Estonian-Canadian composer, choir conductor, and organist (1916–2018)

Roman Toi (18 June 1916 – 7 May 2018) was an Estonian-Canadian composer, choir conductor, and organist. Influenced by Ralph Vaughan Williams, Toi's music is melodic, lyrical, and melancholic in style. His compositional output includes nine cantatas (composed 1953–77), three symphonies (1969, 1972, 1974), and more than 80 choral works. Many of his compositions have become part of the standard Estonian choral repertoire.

==Life and career==
Born in Kõo Parish, in the Governorate of Livonia of the Russian Empire (now Estonia), Toi became a naturalized Canadian citizen in 1957. He began his professional education at the Institute of Advanced Studies in Montreux, Switzerland and then studied at the Mozarteum University of Salzburg from 1942 to 1943 where he was a pupil of Clemens Krauss. He spent the next six years conducting and writing music for choirs, theatre, and radio in Europe.

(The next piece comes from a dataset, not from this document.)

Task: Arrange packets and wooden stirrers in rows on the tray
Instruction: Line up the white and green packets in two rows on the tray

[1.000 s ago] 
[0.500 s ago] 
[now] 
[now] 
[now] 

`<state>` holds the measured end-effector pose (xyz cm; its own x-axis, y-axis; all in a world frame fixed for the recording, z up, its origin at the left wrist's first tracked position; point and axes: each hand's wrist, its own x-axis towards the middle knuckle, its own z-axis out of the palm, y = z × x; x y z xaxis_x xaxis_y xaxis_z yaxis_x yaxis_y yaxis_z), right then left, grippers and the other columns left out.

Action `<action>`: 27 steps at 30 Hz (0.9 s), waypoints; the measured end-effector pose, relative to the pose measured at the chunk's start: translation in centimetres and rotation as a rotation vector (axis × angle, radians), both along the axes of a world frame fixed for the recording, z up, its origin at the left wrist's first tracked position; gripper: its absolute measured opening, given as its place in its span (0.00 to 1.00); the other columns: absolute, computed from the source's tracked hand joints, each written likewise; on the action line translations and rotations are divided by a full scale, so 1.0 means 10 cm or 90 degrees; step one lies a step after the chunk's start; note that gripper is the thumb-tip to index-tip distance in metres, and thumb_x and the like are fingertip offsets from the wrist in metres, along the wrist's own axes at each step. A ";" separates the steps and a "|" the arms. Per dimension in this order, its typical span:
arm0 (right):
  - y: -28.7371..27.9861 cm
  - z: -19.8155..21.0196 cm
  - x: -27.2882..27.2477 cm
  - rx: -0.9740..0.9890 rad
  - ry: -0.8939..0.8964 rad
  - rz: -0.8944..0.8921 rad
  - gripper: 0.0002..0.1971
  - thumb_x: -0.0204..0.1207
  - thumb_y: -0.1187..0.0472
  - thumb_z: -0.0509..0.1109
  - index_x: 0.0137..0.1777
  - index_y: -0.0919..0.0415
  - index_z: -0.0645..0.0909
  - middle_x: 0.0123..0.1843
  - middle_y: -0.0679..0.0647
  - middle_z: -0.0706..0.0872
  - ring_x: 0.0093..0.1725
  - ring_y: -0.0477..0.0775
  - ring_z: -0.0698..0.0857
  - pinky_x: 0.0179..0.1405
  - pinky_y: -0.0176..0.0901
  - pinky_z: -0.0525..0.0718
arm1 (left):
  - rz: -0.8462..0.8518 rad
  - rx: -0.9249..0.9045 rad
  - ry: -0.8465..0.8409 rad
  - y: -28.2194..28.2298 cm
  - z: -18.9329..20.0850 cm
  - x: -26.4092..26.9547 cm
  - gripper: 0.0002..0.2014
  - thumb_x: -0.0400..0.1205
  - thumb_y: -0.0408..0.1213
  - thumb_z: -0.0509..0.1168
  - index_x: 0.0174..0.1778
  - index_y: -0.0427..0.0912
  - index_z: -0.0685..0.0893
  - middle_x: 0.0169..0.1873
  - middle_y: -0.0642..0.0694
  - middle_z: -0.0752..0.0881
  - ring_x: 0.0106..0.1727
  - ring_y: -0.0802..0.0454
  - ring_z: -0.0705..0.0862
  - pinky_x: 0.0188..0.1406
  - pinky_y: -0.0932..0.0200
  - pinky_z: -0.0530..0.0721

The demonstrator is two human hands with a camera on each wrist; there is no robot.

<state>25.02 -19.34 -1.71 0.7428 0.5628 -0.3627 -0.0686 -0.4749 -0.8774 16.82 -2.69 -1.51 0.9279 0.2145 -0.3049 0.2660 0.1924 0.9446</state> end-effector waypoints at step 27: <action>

In 1949 Toi emigrated to Canada where he initially settled in Montreal. In 1951 he moved to Toronto where he began conducting the Estonian Male Choir just a year later. He became the conductor of the Estonia Mixed Choir in 1957, a position he held until 1972. From 1952 to 1968 he served as the organist-choirmaster of Centennial United Church. He also worked frequently as a guest conductor at choral festivals internationally. In 1973 and 1974 he served as president of the Ontario Choral Federation. In 1976 he founded the 85-voice Estonia Choir with whom he toured North America frequently. The choir also gave concert tours in Israel (1987), Australia (1988), and Estonia (1989, 1990) under his leadership.

In 1971 Toi entered The Royal Conservatory of Music (RCM) where he studied under Samuel Dolin and earned an associates diploma in music composition in 1973. The following year he joined the faculty of the RCM teaching courses in theory, conducting, and composition. He earned a Doctor of Philosophy from Union Graduate School in 1977.

He turned 100 in June 2016 and died in May 2018 at the age of 101 in Toronto, Canada.